(Data section Opens)

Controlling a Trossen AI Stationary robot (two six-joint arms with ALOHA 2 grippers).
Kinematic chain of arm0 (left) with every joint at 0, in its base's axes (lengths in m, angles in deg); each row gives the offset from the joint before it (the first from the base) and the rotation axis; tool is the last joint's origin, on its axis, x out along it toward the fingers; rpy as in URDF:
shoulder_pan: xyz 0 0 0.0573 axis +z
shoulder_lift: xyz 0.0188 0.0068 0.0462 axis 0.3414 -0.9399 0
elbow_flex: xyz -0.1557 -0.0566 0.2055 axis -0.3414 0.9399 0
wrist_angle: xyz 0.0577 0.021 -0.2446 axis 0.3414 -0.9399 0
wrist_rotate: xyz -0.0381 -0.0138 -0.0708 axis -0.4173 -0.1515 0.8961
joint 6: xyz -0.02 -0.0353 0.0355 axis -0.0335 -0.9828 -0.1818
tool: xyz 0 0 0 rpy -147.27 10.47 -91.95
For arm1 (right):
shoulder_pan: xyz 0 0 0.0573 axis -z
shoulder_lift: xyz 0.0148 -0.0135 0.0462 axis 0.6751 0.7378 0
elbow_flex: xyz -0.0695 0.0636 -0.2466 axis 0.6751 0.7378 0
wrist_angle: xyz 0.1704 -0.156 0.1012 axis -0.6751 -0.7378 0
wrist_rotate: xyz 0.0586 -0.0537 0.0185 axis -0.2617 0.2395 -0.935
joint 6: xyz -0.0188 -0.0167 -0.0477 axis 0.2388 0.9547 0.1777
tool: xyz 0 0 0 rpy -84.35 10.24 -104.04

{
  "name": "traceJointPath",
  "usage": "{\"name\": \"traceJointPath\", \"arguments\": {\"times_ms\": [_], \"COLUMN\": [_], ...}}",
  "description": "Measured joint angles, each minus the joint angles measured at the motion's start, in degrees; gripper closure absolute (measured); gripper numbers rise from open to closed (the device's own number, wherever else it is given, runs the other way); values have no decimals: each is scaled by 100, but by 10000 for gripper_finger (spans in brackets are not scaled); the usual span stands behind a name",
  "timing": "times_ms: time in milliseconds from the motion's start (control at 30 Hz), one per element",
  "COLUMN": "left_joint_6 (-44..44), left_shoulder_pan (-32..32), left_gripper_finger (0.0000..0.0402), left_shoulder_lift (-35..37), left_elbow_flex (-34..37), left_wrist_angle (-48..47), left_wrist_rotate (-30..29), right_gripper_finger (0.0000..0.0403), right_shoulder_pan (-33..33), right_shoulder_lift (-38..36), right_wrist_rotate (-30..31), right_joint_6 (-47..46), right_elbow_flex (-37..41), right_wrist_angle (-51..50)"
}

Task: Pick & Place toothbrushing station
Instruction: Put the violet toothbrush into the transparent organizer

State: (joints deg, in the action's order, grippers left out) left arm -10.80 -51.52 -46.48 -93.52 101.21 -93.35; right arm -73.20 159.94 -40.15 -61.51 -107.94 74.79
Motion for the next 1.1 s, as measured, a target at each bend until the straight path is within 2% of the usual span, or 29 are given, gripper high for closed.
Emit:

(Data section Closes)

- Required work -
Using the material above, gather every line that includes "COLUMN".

- Your solution -
  "usage": "{\"name\": \"traceJointPath\", \"arguments\": {\"times_ms\": [_], \"COLUMN\": [_], ...}}",
  "COLUMN": "left_joint_6 (-44..44), left_shoulder_pan (-32..32), left_gripper_finger (0.0000..0.0402), left_shoulder_lift (-35..37), left_elbow_flex (-34..37), left_wrist_angle (-48..47), left_wrist_rotate (-30..29), right_gripper_finger (0.0000..0.0403), right_shoulder_pan (-33..33), right_shoulder_lift (-38..36), right_wrist_rotate (-30..31), right_joint_6 (-47..46), right_elbow_flex (-37..41), right_wrist_angle (-51..50)"

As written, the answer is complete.